No capítulo sobre tecnologia de assistência à direção autônoma da biografia, o autor revela um incidente que Musk vivenciou pessoalmente: houve uma curva na Interestadual 405,Como as linhas da pista na estrada estavam desbotadas, o piloto automático não conseguiu reconhecê-las, fazendo com que o carro desviasse e “quase batesse” no veículo que se aproximava.

Sempre que isso acontecia, Musk invadia os escritórios de Tesla com raiva e raiva de seus engenheiros, a quem ele pedia repetidamente para melhorar o programa: “Faça algo para programar essa coisa corretamente”.

Além disso, Musk insiste que os carros da Tesla só precisam de usar sensores ópticos, tal como os humanos conduzem principalmente com os olhos. Ele rejeita outras tecnologias, como o LiDAR, por considerá-las muito caras e desnecessárias. A biografia diz que seus engenheiros pensaram que o lidar era a melhor opção para melhorar a segurança, mas não conseguiram convencer Musk a mudar de ideia.

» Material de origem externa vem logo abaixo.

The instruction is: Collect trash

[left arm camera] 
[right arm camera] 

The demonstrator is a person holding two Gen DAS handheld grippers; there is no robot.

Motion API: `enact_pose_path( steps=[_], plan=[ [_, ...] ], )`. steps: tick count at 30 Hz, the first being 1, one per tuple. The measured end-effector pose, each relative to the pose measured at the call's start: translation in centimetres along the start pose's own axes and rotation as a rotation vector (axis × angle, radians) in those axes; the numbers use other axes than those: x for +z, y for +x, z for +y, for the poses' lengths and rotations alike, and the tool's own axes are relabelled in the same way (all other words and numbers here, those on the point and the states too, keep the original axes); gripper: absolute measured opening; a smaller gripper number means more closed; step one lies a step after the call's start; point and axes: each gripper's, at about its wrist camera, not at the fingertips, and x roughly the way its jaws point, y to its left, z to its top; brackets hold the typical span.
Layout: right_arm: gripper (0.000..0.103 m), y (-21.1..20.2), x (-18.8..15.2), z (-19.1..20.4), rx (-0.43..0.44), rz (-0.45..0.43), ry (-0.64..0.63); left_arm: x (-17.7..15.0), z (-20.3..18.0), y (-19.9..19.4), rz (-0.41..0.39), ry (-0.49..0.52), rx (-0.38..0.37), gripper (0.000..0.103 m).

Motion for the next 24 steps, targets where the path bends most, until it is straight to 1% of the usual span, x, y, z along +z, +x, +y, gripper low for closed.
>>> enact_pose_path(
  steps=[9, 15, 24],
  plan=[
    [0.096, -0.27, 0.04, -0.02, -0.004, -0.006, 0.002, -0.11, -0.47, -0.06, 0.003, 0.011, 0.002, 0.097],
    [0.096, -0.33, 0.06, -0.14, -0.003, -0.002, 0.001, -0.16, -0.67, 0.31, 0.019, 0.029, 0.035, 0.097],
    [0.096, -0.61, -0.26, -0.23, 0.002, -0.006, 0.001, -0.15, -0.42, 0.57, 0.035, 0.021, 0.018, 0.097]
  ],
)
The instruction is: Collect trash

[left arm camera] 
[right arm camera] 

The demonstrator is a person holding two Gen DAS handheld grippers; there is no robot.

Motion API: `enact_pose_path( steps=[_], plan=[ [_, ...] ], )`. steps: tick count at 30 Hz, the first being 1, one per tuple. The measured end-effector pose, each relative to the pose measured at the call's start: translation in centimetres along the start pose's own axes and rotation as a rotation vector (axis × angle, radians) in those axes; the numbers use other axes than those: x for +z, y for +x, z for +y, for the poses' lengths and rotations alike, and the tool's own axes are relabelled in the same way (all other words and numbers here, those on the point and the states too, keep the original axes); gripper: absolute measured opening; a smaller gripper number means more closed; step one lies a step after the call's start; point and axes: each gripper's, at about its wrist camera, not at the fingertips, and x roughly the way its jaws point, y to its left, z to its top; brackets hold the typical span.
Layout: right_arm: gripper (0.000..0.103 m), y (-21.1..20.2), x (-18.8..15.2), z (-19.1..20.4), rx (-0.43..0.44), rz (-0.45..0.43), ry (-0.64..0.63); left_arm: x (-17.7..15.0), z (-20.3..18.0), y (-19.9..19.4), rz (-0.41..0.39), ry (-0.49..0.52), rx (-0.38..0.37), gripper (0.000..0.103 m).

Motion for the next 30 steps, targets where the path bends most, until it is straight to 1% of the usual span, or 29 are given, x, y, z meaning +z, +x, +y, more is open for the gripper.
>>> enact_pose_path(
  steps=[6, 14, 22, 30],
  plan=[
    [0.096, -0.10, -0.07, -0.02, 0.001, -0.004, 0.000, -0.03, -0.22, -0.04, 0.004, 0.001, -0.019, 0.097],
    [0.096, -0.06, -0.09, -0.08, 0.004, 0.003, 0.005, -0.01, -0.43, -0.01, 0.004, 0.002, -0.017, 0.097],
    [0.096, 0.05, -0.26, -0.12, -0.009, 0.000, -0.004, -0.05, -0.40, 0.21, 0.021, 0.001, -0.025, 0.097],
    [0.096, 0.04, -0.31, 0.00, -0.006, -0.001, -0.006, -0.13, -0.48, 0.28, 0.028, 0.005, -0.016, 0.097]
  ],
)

Ao mesmo tempo, Musk também forçou Tesla a cancelar o radar de ondas milimétricas. Musk revelou certa vez que a percepção do radar tem vantagens em condições climáticas especiais.Mas, de modo geral, é inútil na maioria dos cenários de condução e causará problemas de processamento de dados devido ao aumento da redundância.

A Tesla promete que o sistema de visão pode atingir o nível necessário para a condução assistida automática. No entanto, a julgar por tantas reclamações sobre “carros fantasmas”, muitos proprietários de automóveis ainda não estão convencidos da promessa da Tesla.